So why not always use Karatsuba or Toom-Cook? The simple answer is that they have so much overhead that they're not
actually faster than Comba until you hit distinct ``cutoff'' points. For Karatsuba with the default configuration,
GCC 3.3.1 and an Athlon XP processor the cutoff point is roughly 110 digits (about 70 for the Intel P4). That is, at
110 digits Karatsuba and Comba multiplications just about break even and for 110+ digits Karatsuba is faster.
Toom-Cook has incredible overhead and is probably only useful for very large inputs. So far no known cutoff points
exist and for the most part I just set the cutoff points very high to make sure they're not called.
A demo program in the ``etc/'' directory of the project called ``tune.c'' can be used to find the cutoff points. This
can be built with GCC as follows
\begin{alltt}
make XXX
\end{alltt}
Where ``XXX'' is one of the following entries from the table \ref{fig:tuning}.
\begin{figure}[here]
\begin{center}
\begin{small}
\begin{tabular}{|l|l|}
\hline \textbf{Value of XXX} & \textbf{Meaning} \\
\hline tune & Builds portable tuning application \\
\hline tune86 & Builds x86 (pentium and up) program for COFF \\
\hline tune86c & Builds x86 program for Cygwin \\
\hline tune86l & Builds x86 program for Linux (ELF format) \\
\hline
\end{tabular}
\end{small}
\end{center}
\caption{Build Names for Tuning Programs}
\label{fig:tuning}
\end{figure}
When the program is running it will output a series of measurements for different cutoff points. It will first find
good Karatsuba squaring and multiplication points. Then it proceeds to find Toom-Cook points. Note that the Toom-Cook
tuning takes a very long time as the cutoff points are likely to be very high.

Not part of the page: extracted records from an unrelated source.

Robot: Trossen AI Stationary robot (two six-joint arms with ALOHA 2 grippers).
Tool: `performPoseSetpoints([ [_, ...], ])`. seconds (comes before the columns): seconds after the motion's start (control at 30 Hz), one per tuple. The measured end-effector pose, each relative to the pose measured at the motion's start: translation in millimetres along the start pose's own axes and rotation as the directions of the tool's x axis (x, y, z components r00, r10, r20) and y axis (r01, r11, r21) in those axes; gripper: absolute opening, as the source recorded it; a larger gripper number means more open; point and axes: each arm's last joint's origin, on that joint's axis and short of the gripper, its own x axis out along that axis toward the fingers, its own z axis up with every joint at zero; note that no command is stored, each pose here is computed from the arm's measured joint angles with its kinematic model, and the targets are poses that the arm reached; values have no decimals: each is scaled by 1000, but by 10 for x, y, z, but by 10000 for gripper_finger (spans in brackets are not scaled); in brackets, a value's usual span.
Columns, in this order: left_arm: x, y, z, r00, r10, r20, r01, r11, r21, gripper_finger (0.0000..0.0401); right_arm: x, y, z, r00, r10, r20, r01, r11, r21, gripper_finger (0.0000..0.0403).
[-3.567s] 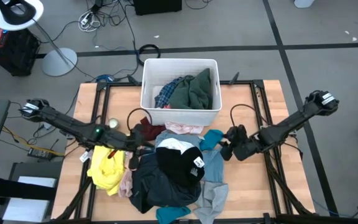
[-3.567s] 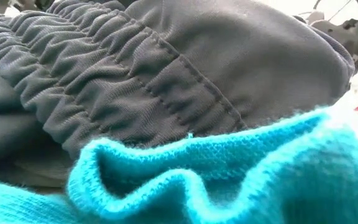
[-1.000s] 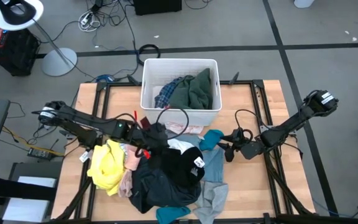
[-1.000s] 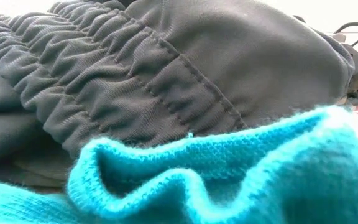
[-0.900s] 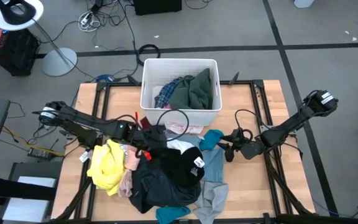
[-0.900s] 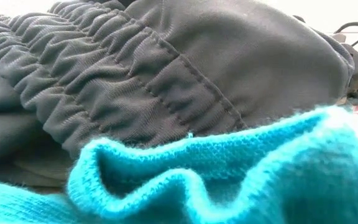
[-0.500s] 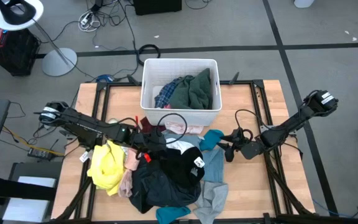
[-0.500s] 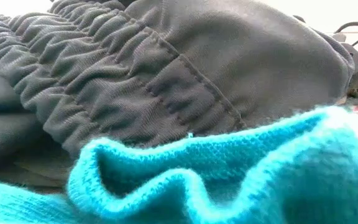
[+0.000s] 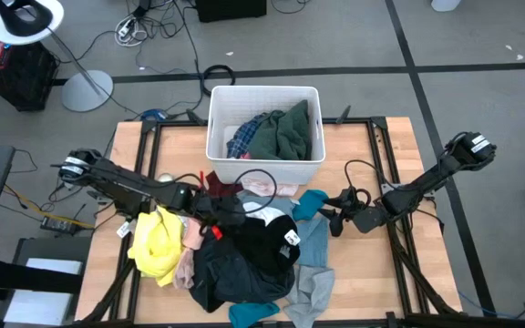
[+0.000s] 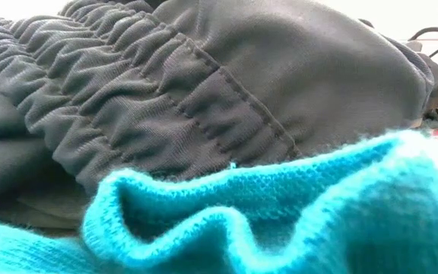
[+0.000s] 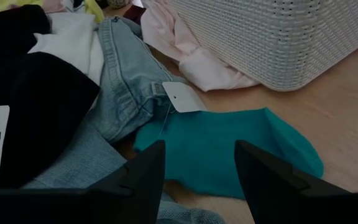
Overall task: Sort clothes
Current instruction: Put the black underwear into the white laundry bin
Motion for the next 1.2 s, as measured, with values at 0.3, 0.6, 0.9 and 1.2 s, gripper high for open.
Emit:
performPoseSetpoints([
  [0.3, -244, -108, 327, 999, 24, 49, -26, 999, 46, 2, 0, 0, 0, 1000, 0, 0, 0, 1000, -7, 194],
  [0.6, -246, -163, 336, 995, -93, 37, 96, 992, -83, 53, 0, 0, 0, 1000, 0, 0, 0, 1000, -9, 194],
  [0.9, -195, -342, 237, 994, -107, 4, 107, 993, -58, 127, 1, 7, 6, 1000, 5, 5, -5, 1000, 1, 194],
  [1.2, 33, -474, 86, 998, 46, -31, -46, 999, -4, 126, 1, 14, 13, 1000, 10, 11, -11, 1000, 9, 194],
])
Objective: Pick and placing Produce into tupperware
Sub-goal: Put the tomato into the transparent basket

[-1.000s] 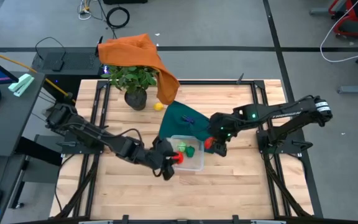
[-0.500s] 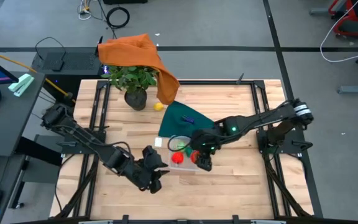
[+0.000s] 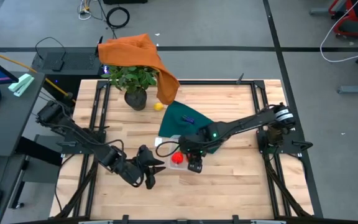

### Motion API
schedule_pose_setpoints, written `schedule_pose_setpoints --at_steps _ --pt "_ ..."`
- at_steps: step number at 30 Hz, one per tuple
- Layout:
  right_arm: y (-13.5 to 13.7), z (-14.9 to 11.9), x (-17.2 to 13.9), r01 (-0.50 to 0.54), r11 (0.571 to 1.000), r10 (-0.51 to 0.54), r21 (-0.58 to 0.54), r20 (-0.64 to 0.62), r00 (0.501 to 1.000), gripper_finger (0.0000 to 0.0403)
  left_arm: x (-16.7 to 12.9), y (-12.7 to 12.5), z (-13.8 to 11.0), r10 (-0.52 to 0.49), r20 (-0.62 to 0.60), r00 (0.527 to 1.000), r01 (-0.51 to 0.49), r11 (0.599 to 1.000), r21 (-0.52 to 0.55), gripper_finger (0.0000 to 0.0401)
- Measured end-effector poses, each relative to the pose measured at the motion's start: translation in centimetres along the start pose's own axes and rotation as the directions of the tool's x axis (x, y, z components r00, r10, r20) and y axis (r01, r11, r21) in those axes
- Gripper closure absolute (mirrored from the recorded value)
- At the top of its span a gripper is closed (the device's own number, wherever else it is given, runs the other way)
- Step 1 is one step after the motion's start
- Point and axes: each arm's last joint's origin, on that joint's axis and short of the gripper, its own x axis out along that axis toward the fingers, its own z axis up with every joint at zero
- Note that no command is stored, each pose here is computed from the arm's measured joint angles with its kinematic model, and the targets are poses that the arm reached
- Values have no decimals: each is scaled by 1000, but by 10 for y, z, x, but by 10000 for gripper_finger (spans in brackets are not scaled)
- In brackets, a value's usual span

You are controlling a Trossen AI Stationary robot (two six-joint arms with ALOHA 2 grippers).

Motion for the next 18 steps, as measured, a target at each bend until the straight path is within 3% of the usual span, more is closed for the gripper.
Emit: schedule_pose_setpoints --at_steps 18 --pt "-19 8 40 49 997 -42 58 -110 993 174 7 11 -1 29 14 999 -29 1000 -6 287"
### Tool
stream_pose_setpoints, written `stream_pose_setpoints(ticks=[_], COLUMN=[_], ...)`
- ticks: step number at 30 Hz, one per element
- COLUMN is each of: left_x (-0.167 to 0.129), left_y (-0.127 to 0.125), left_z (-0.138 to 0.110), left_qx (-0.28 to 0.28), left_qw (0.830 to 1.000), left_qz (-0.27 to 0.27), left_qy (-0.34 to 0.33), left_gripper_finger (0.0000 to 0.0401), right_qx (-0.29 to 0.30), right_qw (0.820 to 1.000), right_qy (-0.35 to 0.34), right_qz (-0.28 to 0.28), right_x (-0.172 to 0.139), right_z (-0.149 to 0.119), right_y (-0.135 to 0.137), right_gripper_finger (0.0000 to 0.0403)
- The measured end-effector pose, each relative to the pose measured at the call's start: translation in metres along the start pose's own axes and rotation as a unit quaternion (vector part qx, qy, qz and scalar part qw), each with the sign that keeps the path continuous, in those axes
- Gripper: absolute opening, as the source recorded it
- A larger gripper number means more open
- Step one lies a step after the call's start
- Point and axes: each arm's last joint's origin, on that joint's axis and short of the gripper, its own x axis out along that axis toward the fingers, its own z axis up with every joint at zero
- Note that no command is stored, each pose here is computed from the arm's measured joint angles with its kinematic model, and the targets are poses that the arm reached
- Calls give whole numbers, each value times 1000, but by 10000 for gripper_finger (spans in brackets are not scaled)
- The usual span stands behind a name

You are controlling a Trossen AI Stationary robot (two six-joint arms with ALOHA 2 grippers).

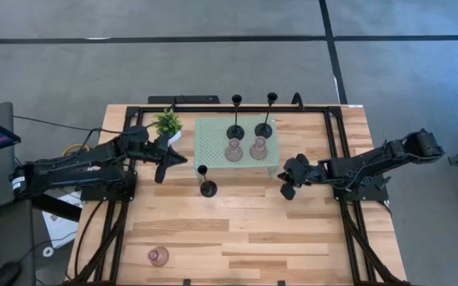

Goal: Pick & Place candle stick holders
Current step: Put the black candle holder on the shelf

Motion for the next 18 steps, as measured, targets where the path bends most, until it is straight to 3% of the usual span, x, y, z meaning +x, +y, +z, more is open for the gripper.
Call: stream_pose_setpoints(ticks=[4,8,14,18], left_x=[2,9,22,30], left_y=[-11,-28,-54,-68], left_z=[0,-1,6,1], left_qx=[-1,12,74,109], left_qw=[996,991,990,991], left_qz=[-85,-133,-119,-82], left_qy=[2,9,-33,-19], left_gripper_finger=[9,5,4,4], right_qx=[-31,-69,-106,-113], right_qw=[999,995,993,992], right_qy=[-12,-19,-21,-11], right_qz=[39,74,57,54], right_x=[-9,-17,-22,-23], right_z=[10,11,2,-1], right_y=[22,39,46,46], right_gripper_finger=[0,0,0,0])
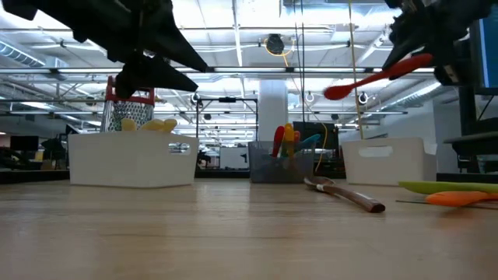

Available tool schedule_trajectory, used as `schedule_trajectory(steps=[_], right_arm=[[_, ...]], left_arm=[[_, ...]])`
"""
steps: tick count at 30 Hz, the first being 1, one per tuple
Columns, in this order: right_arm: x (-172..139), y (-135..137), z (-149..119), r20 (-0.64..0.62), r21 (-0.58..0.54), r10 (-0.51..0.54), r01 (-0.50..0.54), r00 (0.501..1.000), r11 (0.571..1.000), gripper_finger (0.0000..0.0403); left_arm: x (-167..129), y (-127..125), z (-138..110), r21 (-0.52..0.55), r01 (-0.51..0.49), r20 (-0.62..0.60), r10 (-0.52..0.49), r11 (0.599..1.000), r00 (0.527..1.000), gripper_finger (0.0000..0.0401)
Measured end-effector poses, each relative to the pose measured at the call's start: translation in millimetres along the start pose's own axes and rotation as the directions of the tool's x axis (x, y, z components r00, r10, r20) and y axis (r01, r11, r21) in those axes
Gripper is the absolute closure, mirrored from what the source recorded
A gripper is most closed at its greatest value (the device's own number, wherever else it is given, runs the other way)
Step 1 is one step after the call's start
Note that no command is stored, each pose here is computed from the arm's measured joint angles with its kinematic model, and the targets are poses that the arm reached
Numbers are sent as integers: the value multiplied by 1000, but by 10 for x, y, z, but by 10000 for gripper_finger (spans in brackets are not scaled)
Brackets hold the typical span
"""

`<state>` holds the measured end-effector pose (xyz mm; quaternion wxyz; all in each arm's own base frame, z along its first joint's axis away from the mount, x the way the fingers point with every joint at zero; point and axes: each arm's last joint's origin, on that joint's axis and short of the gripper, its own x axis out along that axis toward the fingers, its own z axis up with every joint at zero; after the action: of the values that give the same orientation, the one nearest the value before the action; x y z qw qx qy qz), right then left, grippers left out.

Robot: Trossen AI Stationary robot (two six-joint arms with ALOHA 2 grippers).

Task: Pick & Place Kitchen Items
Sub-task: Put the red slotted spoon into the right white bin

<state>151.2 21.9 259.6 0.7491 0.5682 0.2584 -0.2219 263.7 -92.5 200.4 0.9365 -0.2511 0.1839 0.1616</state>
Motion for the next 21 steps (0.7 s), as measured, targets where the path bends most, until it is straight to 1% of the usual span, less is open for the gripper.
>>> schedule_trajectory(steps=[3,6,8,12,15,18,21], right_arm=[[-155,-104,66,84,130,-24,13,996,991,353],[-278,-200,120,168,270,-52,5,984,963,353],[-327,-254,143,205,366,-77,-3,976,930,353],[-350,-300,168,238,533,-112,-34,965,845,353],[-322,-296,172,220,618,-125,-39,967,785,353],[-276,-288,172,208,678,-148,-34,967,735,353],[-233,-288,189,220,712,-178,-33,959,701,353]], left_arm=[[39,53,47,43,-24,12,24,999,1000,219],[84,120,106,102,-56,27,53,993,998,219],[116,171,150,111,-79,38,75,991,996,219],[180,289,244,114,-131,61,125,985,990,219],[222,382,317,95,-183,90,175,978,980,219],[256,466,379,81,-217,104,208,973,972,219],[283,539,430,78,-246,114,236,966,965,219]])
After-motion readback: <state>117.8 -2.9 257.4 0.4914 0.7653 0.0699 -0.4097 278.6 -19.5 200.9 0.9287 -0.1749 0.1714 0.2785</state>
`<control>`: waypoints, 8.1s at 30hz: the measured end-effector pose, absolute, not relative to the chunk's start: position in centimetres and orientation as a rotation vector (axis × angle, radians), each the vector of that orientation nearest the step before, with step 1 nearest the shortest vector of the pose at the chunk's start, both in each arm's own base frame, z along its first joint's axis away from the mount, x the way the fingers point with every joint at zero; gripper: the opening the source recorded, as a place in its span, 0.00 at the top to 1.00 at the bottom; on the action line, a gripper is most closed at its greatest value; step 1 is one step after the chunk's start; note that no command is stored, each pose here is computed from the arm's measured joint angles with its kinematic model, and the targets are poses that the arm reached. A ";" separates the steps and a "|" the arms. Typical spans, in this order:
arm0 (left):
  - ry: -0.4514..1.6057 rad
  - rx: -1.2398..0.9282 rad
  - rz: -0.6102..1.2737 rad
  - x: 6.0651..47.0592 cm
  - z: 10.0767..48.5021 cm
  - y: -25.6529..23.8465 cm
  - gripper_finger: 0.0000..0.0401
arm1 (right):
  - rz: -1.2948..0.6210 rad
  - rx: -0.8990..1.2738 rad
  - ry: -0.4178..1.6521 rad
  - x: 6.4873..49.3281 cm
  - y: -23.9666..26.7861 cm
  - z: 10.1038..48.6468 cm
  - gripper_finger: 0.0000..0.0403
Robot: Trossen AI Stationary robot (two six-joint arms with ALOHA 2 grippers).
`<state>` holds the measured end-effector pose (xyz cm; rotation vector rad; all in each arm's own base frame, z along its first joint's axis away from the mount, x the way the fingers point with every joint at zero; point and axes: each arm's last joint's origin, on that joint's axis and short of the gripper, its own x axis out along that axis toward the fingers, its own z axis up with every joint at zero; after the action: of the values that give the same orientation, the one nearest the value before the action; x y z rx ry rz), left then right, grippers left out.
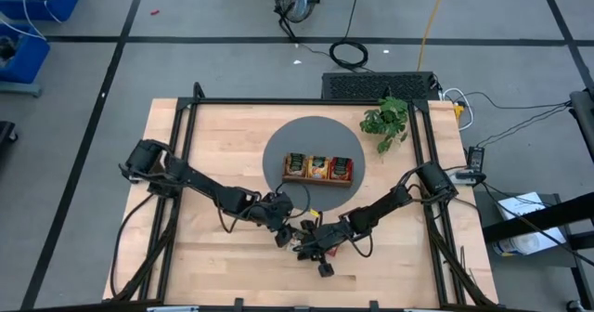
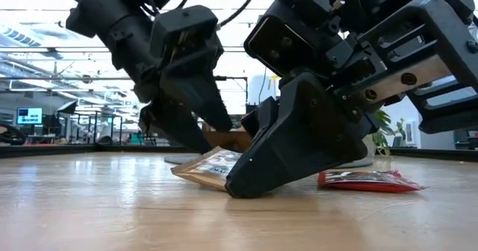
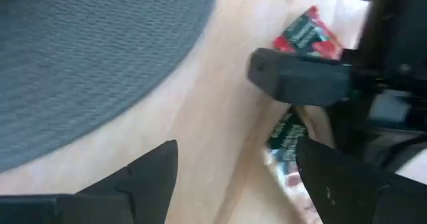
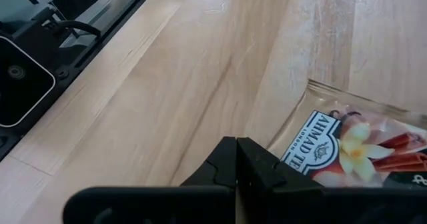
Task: Pick & Place Tea
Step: Put the brown tea bag into the left slot of the wooden organizer
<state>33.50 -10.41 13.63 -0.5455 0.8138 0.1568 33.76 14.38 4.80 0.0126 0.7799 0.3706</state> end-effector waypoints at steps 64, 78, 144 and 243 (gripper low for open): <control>0.478 0.017 -0.140 31.7 17.7 -17.4 0.98 | 0.257 -0.498 0.438 27.9 21.9 16.1 0.86; 0.467 0.203 -0.145 28.4 17.2 -21.8 0.98 | 0.033 -0.406 0.462 28.5 20.5 16.0 0.72; 0.432 0.069 0.039 30.8 17.6 -18.4 0.98 | 0.239 0.117 0.412 34.0 13.5 17.0 0.77; 0.590 -0.045 -0.002 27.0 12.6 -17.9 0.94 | -0.004 -0.137 0.344 35.0 -1.1 21.0 1.00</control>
<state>27.02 -17.95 12.64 -0.0454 0.5895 -0.0023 34.96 -1.09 21.03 -0.1367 0.3443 -0.0037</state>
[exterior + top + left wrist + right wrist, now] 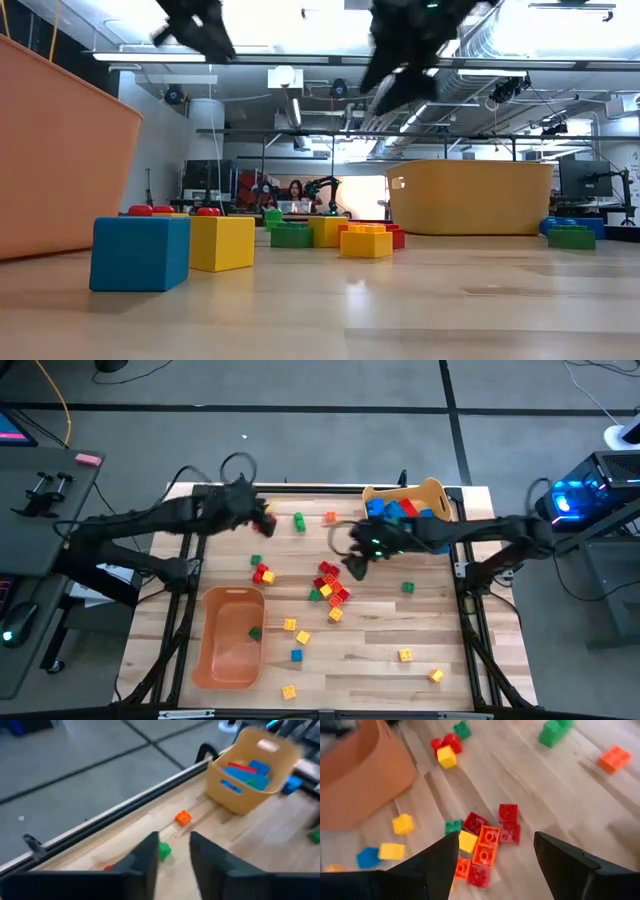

\chapter{Modular Reduction}
\section{Integer Division and Remainder}
To perform a complete and general integer division with remainder use the following function.
\index{mp\_div}
\begin{alltt}
int mp_div (mp_int * a, mp_int * b, mp_int * c, mp_int * d);
\end{alltt}
This divides ``a'' by ``b'' and stores the quotient in ``c'' and ``d''. The signed quotient is computed such that
$bc + d = a$. Note that either of ``c'' or ``d'' can be set to \textbf{NULL} if their value is not required.
\section{Barrett Reduction}
\section{Montgomery Reduction}
\section{Restricted Dimminished Radix}
\section{Unrestricted Dimminshed Radix}
\chapter{Exponentiation}
\section{Single Digit Exponentiation}
\index{mp\_expt\_d}
\begin{alltt}
int mp_expt_d (mp_int * a, mp_digit b, mp_int * c)
\end{alltt}
This computes $c = a^b$ using a simple binary left-to-write algorithm. It is faster than repeated multiplications for
all values of $b$ greater than three.
\section{Modular Exponentiation}
\index{mp\_exptmod}
\begin{alltt}
int mp_exptmod (mp_int * G, mp_int * X, mp_int * P, mp_int * Y)
\end{alltt}
This computes $Y \equiv G^X \mbox{ (mod }P\mbox{)}$ using a variable width sliding window algorithm. This function
will automatically detect the fastest modular reduction technique to use during the operation. For negative values of
$X$ the operation is performed as $Y \equiv (G^{-1} \mbox{ mod }P)^{\vert X \vert} \mbox{ (mod }P\mbox{)}$ provided that
$gcd(G, P) = 1$.
\section{Root Finding}
\index{mp\_n\_root}
\begin{alltt}
int mp_n_root (mp_int * a, mp_digit b, mp_int * c)
\end{alltt}
This computes $c = a^{1/b}$ such that $c^b \le a$ and $(c+1)^b > a$. The implementation of this function is not
ideal for values of $b$ greater than three. It will work but become very slow. So unless you are working with very small
numbers (less than 1000 bits) I'd avoid $b > 3$ situations. Will return a positive root only for even roots and return
a root with the sign of the input for odd roots. For example, performing $4^{1/2}$ will return $2$ whereas $(-8)^{1/3}$
will return $-2$.
\chapter{Prime Numbers}
\section{Trial Division}
\index{mp\_prime\_is\_divisible}
\begin{alltt}
int mp_prime_is_divisible (mp_int * a, int *result)
\end{alltt}
This will attempt to evenly divide $a$ by a list of primes\footnote{Default is the first 256 primes.} and store the
outcome in ``result''. That is if $result = 0$ then $a$ is not divisible by the primes, otherwise it is. Note that
if the function does not return \textbf{MP\_OKAY} the value in ``result'' should be considered undefined\footnote{Currently
the default is to set it to zero first.}.
\section{Fermat Test}
\index{mp\_prime\_fermat}
\begin{alltt}
int mp_prime_fermat (mp_int * a, mp_int * b, int *result)
\end{alltt}
Performs a Fermat primality test to the base $b$. That is it computes $b^a \mbox{ mod }a$ and tests whether the value is
equal to $b$ or not. If the values are equal then $a$ is probably prime and $result$ is set to one. Otherwise $result$
is set to zero.
\section{Miller-Rabin Test}
\index{mp\_prime\_miller\_rabin}
\begin{alltt}
int mp_prime_miller_rabin (mp_int * a, mp_int * b, int *result)
\end{alltt}
Performs a Miller-Rabin test to the base $b$ of $a$. This test is much stronger than the Fermat test and is very hard to
fool (besides with Carmichael numbers). If $a$ passes the test (therefore is probably prime) $result$ is set to one.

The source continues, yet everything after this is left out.